His phone vibrates and he answers it after checking the ident
ity of the caller. “Yes, darling?”
“We’re having a tea break and I’ve just entered the flight details into the internet and I understand that there is a delay in the ETA,” Gacalo says.
“Yes, I can see that on the board.”
An hour later, the public address system announces that the flight Waliya and her children are supposed to be on has landed. Mugdi sends Gacalo a text message saying, “They’re here.”
CHAPTER TWO
A moment later Mugdi debates the correctness of his statement given that Gacalo never received confirmation that the three did in fact leave Nairobi, from where Waliya was expected to call once they had passed through Kenya’s rigorous security checks—Somalis boarding aircraft to most destinations are made to go through a more strenuous interrogation. Moreover, Waliya or one of her charges was also to make contact soon after landing in Brussels and before connecting with their flight to Oslo.
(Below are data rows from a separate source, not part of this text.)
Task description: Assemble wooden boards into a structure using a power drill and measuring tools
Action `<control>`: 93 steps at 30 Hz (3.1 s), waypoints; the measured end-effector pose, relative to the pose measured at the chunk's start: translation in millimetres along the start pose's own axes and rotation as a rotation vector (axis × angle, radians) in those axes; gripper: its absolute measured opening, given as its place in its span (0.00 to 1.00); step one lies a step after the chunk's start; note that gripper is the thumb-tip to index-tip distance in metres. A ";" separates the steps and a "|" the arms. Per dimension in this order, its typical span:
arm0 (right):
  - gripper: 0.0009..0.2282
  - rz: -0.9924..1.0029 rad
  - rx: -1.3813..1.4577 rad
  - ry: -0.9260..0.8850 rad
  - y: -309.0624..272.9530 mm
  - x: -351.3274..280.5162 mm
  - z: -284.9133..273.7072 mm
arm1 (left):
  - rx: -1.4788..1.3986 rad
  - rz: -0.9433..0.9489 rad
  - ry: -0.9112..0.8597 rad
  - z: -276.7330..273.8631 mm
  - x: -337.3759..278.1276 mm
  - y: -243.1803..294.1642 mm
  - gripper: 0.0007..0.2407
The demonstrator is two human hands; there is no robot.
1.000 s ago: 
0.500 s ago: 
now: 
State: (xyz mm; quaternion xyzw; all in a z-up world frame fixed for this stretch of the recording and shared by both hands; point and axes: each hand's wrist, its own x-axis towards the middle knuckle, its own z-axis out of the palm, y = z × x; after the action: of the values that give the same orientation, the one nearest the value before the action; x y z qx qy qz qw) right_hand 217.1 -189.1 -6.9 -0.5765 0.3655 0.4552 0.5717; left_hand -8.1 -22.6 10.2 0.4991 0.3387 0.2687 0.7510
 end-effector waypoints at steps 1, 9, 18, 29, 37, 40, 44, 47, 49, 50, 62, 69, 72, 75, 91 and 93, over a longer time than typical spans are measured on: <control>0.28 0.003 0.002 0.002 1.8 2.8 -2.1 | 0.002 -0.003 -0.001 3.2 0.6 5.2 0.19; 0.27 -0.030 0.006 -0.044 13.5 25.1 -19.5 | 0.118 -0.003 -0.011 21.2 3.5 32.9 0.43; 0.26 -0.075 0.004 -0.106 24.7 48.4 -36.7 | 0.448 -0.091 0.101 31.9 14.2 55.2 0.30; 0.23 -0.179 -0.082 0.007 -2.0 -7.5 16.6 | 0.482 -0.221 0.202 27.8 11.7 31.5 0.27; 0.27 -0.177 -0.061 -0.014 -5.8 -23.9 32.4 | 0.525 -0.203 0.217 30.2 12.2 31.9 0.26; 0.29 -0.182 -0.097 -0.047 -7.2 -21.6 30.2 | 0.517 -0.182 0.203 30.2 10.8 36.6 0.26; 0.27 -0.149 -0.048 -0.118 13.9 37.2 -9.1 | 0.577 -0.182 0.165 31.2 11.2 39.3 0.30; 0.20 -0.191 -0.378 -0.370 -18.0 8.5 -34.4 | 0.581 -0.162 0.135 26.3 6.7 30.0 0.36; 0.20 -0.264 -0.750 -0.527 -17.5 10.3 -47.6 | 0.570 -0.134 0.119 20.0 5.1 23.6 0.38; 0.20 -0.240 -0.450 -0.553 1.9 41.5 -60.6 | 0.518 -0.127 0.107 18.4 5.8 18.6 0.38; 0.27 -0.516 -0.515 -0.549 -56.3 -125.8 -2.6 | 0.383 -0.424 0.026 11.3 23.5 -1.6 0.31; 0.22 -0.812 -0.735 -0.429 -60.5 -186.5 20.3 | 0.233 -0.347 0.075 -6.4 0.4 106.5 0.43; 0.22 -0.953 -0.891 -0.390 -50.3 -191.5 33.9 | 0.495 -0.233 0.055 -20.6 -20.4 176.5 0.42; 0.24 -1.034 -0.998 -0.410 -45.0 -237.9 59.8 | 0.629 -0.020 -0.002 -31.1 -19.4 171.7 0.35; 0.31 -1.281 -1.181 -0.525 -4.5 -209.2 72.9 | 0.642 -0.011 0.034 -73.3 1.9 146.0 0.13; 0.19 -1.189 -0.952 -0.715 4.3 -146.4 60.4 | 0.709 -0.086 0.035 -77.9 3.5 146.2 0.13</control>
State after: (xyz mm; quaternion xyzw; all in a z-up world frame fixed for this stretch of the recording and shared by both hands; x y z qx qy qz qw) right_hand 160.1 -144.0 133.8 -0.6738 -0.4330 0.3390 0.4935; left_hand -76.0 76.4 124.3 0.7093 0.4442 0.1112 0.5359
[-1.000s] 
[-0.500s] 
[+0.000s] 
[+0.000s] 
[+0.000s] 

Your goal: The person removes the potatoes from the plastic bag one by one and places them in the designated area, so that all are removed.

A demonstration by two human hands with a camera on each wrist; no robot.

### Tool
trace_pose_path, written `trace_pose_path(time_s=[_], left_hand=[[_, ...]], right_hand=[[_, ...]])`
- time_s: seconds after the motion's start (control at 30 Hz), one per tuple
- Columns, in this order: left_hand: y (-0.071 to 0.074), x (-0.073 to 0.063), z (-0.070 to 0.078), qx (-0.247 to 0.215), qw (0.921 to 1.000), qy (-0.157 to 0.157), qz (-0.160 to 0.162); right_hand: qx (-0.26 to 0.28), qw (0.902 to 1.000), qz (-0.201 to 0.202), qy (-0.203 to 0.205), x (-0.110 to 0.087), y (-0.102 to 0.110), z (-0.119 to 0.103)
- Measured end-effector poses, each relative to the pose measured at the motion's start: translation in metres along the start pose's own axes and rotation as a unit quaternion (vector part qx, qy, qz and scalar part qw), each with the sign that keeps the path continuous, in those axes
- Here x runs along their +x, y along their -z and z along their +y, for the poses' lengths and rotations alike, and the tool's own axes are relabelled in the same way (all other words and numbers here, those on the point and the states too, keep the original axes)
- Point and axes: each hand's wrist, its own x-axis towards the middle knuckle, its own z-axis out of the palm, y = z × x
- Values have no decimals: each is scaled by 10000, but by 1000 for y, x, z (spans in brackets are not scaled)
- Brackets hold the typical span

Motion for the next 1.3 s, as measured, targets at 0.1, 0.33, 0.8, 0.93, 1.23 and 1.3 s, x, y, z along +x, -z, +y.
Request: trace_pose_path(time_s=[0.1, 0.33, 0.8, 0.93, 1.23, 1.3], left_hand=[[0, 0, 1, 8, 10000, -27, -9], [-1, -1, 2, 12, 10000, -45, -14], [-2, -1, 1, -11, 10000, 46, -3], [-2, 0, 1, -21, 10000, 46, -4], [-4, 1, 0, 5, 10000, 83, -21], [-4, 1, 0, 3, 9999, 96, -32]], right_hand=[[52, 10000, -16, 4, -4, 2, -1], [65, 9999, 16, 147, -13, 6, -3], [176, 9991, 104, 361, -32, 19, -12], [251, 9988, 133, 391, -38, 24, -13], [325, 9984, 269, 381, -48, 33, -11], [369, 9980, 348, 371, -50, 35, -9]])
Mugdi is prepared to wait for as long as it takes, maybe several hours, remembering that Waliya and her children have been traveling for almost a fortnight, their journey having begun in Nairobi and from there to Entebbe, Uganda, on three forged Tanzanian passports and air tickets that Gacalo had paid for. The tickets would take them to Damascus, where they were to spend a little over a week at a hotel frequented by traffickers who specialized in ferrying illegals to their European destinations. Gacalo rang them daily, and Waliya kept her abreast of what was happening, informing her of the identity of those whom she met and bargained with, and what they said and did, but also if there was an immediate need for funds to be wired.
From Damascus they flew on to Nicosia, Cyprus, with a minder representing the trafficker in tow. The family lay low for a couple of days, hardly leaving their hotel in the Turkish-run portion of the island. From there they flew to Rome, where they arrived late at night, because the minder escorting them knew that the Italian immigration officer manning one of the counters would facilitate their entry into the city. In Rome, they put up at a hotel in the suburbs of the city near Fiumicino. Not that any of them would be interested in sightseeing, with their bodies in a free fall and their minds exhausted, unsure that they would ever make it to Oslo. Waliya advised patience when her son Naciim raged and Saafi almost joined him in a riotous mutiny. “Allah is on our side,” she said.